◆ **Extracted records**:
--------------------------------------------------
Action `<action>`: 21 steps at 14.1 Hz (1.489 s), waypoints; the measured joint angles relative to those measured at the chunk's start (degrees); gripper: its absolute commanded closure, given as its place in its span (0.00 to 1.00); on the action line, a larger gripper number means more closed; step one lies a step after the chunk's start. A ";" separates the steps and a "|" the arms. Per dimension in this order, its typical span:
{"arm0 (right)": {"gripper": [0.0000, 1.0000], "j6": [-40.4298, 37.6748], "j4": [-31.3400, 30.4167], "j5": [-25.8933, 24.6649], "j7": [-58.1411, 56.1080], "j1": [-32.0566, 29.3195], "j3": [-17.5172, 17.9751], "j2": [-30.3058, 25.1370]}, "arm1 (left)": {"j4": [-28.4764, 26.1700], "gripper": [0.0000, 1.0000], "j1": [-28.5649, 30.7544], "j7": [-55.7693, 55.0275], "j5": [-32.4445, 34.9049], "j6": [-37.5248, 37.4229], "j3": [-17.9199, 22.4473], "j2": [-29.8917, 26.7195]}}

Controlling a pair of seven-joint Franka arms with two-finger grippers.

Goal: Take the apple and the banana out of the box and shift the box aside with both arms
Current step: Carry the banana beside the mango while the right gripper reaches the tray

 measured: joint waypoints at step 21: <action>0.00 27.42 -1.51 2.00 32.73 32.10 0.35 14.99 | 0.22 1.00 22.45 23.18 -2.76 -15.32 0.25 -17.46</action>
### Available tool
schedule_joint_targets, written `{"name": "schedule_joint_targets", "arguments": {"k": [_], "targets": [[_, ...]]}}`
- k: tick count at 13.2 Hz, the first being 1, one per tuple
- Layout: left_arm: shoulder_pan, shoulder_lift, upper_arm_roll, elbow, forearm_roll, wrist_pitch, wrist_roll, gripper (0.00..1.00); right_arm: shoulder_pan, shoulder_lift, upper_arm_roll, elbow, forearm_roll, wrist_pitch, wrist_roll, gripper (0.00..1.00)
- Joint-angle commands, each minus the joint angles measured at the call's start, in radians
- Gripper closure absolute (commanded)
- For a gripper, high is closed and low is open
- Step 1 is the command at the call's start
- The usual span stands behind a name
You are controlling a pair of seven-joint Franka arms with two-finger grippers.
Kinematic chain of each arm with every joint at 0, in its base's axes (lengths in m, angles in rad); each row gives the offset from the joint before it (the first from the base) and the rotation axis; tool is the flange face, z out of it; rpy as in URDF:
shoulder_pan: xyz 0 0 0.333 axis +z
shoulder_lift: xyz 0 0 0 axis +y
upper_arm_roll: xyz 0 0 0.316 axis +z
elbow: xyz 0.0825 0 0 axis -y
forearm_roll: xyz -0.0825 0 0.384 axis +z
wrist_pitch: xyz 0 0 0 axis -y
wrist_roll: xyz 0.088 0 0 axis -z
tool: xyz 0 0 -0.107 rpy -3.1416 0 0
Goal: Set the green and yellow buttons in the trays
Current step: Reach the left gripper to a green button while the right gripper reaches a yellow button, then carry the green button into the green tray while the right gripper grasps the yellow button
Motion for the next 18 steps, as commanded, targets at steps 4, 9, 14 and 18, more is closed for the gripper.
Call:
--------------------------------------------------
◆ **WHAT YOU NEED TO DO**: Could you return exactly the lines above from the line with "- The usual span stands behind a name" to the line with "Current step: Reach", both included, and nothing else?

◆ **EXERCISE RESULT**:
- The usual span stands behind a name
You are controlling a pair of seven-joint Franka arms with two-finger grippers.
Kinematic chain of each arm with every joint at 0, in its base's axes (lengths in m, angles in rad); each row gives the offset from the joint before it (the first from the base) and the rotation axis; tool is the flange face, z out of it; rpy as in URDF:
shoulder_pan: xyz 0 0 0.333 axis +z
shoulder_lift: xyz 0 0 0 axis +y
upper_arm_roll: xyz 0 0 0.316 axis +z
elbow: xyz 0.0825 0 0 axis -y
forearm_roll: xyz -0.0825 0 0.384 axis +z
wrist_pitch: xyz 0 0 0 axis -y
wrist_roll: xyz 0.088 0 0 axis -z
tool: xyz 0 0 -0.107 rpy -3.1416 0 0
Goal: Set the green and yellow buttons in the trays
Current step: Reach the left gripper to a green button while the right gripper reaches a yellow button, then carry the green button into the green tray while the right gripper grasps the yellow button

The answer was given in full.